The Israeli government has moved many artifacts and museum pieces to bunkers. This is the first time this protocol has been initiated since the 1991 Gulf War.
“Even if there’s a very small possibility [of damage], we don’t play around — we don’t take chances,” said Doron Lurie, senior curator and chief conservator at the Tel Aviv Museum of Art.
“We’ve guarded them like our own kids,” he said of the priceless works.

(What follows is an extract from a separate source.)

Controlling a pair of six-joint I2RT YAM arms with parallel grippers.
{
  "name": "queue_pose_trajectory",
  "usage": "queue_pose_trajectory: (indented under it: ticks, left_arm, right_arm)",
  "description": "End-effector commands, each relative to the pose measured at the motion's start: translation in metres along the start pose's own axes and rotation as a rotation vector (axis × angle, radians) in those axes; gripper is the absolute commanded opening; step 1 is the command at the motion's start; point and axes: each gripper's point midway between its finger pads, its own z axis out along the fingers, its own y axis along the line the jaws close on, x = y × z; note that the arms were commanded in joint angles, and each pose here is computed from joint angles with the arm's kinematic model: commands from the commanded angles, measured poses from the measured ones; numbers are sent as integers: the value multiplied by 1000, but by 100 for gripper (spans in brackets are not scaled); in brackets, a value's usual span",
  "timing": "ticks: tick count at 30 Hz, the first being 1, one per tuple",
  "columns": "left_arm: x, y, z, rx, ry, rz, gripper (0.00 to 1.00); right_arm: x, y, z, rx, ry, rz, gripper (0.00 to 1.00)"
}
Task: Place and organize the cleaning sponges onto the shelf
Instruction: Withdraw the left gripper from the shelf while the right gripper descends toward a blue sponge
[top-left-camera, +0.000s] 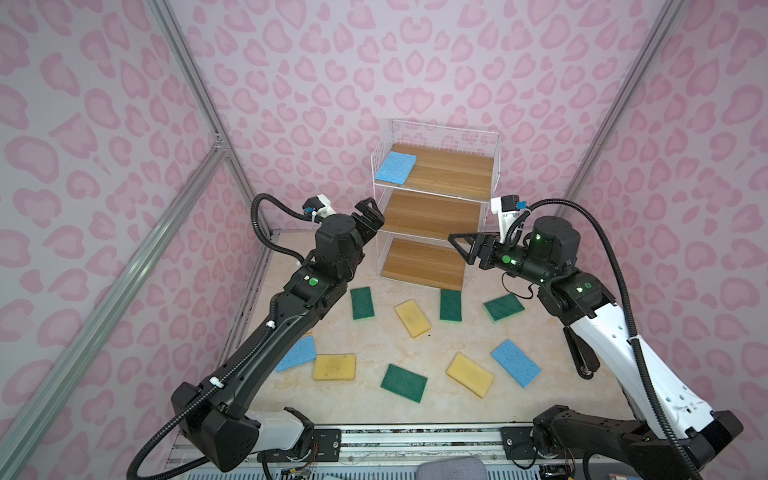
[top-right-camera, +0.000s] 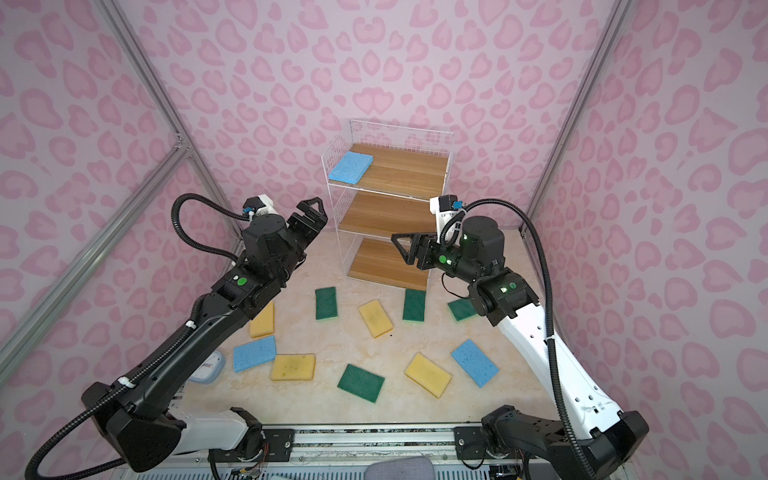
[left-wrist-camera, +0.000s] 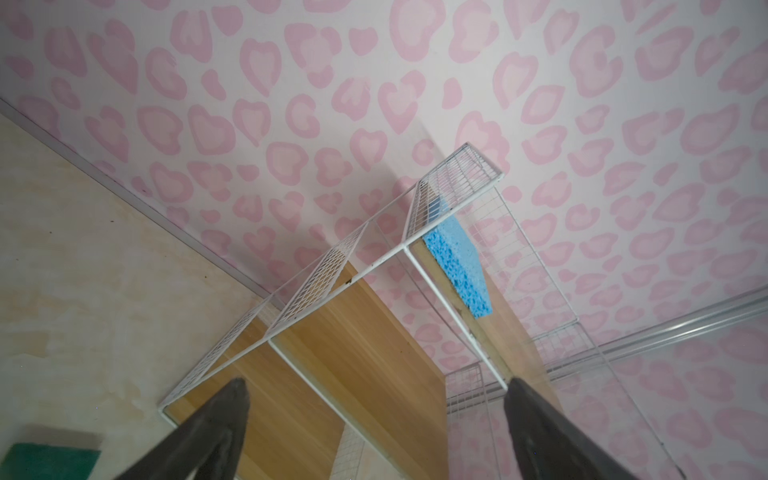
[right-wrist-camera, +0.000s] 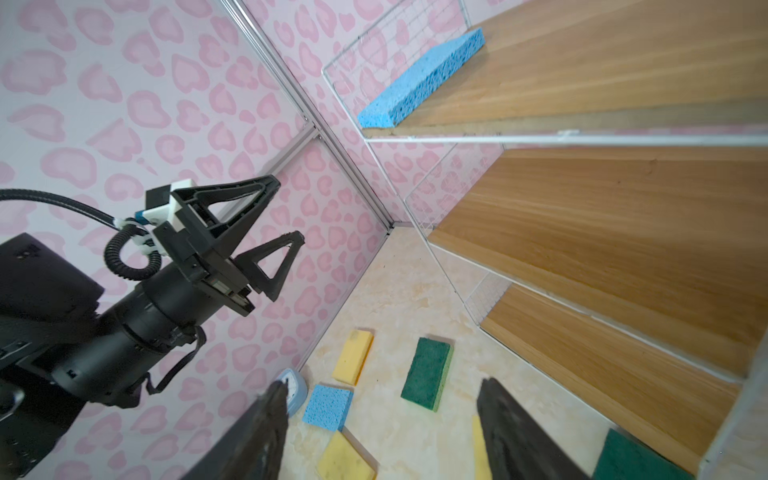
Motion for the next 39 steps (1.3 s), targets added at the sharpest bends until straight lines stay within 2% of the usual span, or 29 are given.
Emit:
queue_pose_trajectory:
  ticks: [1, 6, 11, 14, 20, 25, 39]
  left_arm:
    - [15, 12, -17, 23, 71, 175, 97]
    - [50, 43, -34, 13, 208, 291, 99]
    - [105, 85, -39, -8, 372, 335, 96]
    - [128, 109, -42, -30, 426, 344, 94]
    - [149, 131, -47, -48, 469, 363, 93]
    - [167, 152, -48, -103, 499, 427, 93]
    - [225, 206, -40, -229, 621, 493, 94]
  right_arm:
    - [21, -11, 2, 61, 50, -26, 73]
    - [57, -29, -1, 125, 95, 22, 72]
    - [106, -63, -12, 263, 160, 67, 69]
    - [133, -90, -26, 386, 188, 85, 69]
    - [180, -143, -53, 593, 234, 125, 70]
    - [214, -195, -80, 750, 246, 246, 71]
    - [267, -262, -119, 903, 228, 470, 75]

The Tel Aviv Museum also has stored away works by famed modern artist Rothko, such as his “Number 24,” as well as the renowned “Portrait of Friederike Maria Beer,” a 1916 masterpiece painted by Gustav Klimt just two years before his death.
Photo via Wikipedia
The museum is also storing works by Georg Kolbe, Leonora Carrington as well as other important artists.

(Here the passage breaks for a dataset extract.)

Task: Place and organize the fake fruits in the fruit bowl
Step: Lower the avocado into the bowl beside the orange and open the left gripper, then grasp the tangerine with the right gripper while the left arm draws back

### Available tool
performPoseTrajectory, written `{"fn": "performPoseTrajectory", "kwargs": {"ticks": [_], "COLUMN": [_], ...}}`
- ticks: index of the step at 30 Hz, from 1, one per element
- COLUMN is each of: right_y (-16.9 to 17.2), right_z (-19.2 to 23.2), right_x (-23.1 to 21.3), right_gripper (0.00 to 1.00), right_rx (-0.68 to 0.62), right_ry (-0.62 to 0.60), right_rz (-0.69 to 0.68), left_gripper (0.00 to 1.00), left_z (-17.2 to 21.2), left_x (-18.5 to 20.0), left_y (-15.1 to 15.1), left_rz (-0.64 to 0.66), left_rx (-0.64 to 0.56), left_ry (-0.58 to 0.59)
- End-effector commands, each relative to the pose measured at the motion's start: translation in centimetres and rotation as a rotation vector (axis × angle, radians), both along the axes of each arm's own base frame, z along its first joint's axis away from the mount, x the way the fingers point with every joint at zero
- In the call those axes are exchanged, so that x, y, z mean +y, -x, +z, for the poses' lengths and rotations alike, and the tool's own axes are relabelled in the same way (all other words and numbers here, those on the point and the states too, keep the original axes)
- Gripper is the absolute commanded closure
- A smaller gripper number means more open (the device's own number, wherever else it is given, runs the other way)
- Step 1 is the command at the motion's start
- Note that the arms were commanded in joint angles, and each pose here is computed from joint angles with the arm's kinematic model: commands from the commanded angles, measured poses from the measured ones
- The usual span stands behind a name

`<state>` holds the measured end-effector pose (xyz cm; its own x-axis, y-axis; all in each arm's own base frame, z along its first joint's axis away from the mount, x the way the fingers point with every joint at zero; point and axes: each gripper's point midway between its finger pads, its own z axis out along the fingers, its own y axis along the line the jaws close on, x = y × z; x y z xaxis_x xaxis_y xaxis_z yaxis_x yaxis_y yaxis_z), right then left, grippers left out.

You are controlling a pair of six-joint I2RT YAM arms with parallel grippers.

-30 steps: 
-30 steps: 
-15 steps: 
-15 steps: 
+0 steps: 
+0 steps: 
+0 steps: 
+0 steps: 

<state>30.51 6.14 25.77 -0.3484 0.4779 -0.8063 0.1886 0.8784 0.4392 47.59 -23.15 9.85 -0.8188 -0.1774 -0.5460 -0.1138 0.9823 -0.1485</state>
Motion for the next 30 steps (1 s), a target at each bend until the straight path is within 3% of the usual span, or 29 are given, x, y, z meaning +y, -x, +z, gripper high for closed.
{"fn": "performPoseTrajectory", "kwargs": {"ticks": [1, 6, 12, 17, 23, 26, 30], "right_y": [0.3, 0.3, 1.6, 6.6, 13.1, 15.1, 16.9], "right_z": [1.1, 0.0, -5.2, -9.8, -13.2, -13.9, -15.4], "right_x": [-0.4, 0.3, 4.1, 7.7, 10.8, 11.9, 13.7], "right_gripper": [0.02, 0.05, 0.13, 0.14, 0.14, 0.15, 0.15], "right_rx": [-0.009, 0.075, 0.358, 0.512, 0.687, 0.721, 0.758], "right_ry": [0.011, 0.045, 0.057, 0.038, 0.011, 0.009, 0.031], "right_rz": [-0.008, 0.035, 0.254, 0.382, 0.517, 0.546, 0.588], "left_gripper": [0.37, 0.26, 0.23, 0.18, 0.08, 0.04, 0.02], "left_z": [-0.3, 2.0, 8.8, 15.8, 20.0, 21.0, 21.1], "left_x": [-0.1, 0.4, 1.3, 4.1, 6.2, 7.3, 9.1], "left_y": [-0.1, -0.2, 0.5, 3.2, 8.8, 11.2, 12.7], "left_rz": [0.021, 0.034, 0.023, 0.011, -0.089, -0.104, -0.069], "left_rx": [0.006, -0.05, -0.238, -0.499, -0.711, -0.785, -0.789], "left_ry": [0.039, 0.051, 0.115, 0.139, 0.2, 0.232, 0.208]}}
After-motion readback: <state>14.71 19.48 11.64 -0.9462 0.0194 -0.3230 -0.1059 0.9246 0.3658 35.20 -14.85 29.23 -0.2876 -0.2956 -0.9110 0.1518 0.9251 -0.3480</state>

Hagit Maoz, curator of the Shrine of the Book at Jerusalem’s Israel Museum, said at least eight display cases there are empty after pieces of the Dead Sea Scrolls were removed for safekeeping.
“To take off an exhibition is something that usually is not done because we trust the building, we trust the safety of the showcases. But this is a different situation, so we have to act accordingly,” Maoz said.

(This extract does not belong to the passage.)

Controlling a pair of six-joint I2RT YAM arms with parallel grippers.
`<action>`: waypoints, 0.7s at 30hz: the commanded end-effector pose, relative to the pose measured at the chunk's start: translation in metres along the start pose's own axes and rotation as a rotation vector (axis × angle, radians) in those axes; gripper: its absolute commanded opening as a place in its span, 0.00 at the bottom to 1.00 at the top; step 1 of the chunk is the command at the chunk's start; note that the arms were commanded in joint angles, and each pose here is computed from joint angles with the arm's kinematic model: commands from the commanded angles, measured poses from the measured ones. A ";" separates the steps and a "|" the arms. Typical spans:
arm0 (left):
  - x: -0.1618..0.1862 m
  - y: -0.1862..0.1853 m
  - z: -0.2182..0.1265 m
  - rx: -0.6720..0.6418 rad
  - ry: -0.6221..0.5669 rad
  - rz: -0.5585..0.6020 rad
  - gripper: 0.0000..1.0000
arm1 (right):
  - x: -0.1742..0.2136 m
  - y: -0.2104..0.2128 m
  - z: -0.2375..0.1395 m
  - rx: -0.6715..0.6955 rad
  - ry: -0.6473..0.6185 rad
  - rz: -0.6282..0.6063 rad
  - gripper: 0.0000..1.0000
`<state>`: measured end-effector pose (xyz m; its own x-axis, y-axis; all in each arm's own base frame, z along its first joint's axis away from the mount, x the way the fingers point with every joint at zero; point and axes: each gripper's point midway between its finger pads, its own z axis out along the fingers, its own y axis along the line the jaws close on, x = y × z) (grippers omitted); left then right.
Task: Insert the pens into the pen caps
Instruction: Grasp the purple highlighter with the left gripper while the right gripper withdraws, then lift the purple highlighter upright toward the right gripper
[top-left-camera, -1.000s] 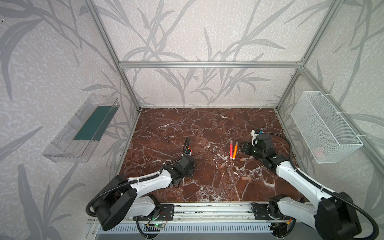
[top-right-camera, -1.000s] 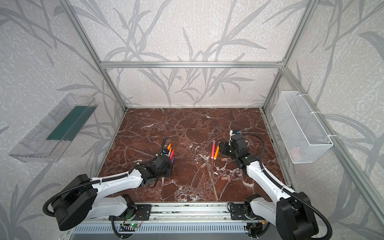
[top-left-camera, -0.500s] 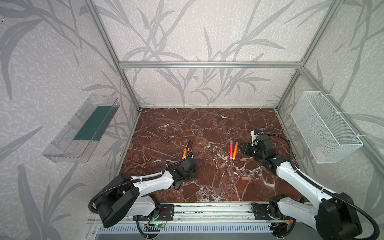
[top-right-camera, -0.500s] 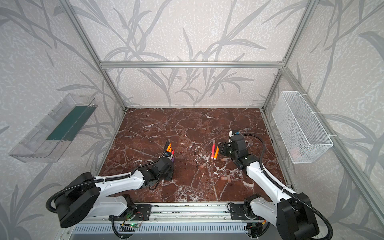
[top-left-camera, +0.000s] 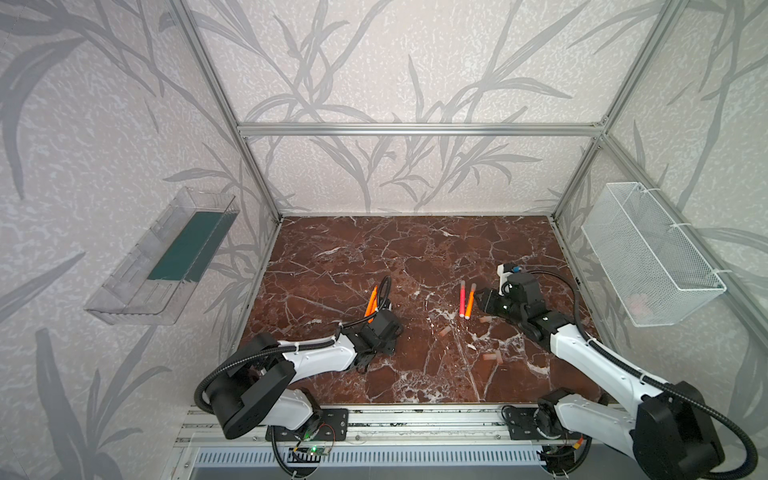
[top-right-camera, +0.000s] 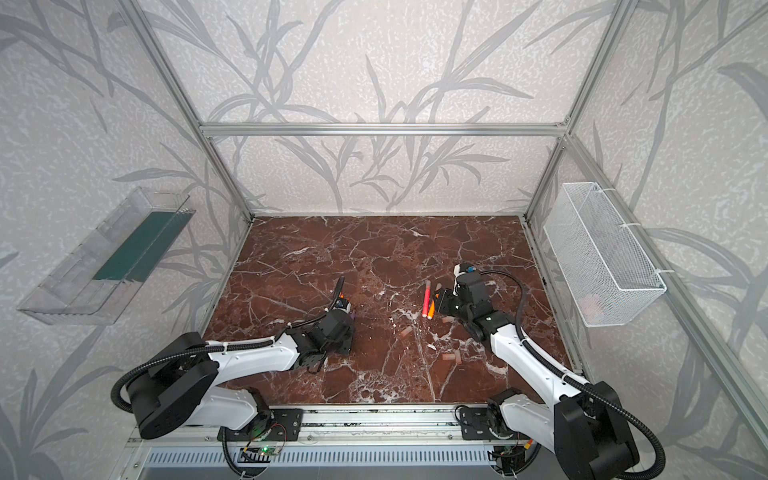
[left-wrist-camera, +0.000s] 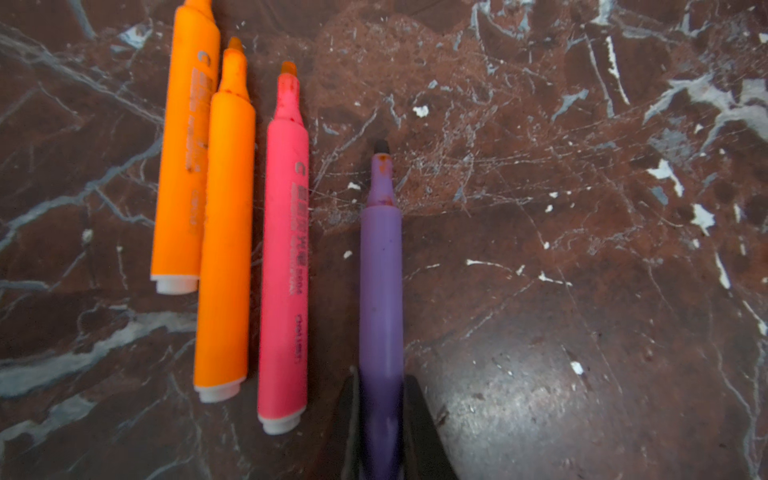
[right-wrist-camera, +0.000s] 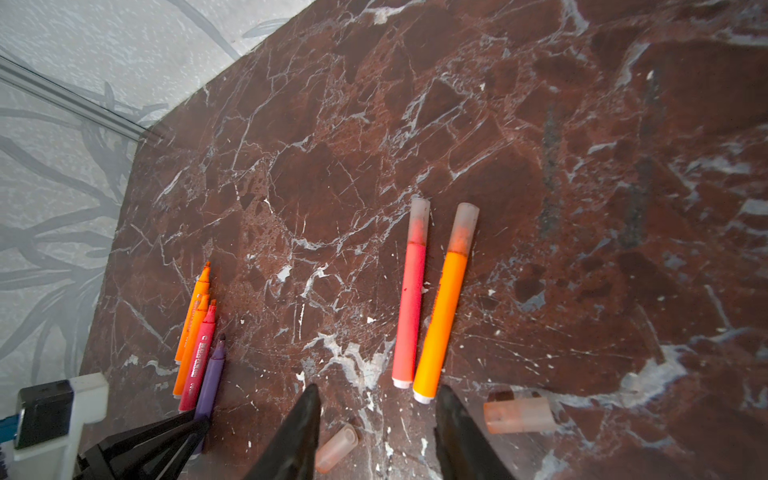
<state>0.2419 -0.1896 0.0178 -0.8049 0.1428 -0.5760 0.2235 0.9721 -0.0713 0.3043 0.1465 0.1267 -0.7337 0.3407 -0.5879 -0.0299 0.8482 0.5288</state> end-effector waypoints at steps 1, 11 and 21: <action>0.010 0.003 0.001 -0.024 0.054 0.005 0.10 | 0.000 0.025 -0.008 -0.088 -0.050 -0.003 0.45; -0.054 -0.028 -0.041 0.118 -0.119 0.026 0.04 | 0.029 0.111 -0.048 -0.382 -0.179 -0.072 0.53; -0.086 -0.087 -0.090 0.494 -0.301 0.064 0.00 | 0.055 0.156 -0.058 -0.570 -0.185 -0.033 0.55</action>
<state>0.2514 -0.2541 0.1378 -0.6309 0.0630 -0.7733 0.4726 0.8217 -0.3186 0.2188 0.2632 0.1835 -0.6385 0.3526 -0.6841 -0.4063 0.6005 0.6888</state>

“These works of art have experienced war, some of them survived World War II,” said museum director Tania Coen-Uzzielli. “We are custodians for a short time, and we need to protect them, to protect them for posterity and for history.”
Nurith Goshen, the curator of Chalcolithic and Bronze Age archaeology, said her museum also enacted the war protocol and created a list of what should go in its bunker, but noted that not everything can be saved if the worst were to happen.
“You really have to choose the finest or the most fragile artifacts,” she said.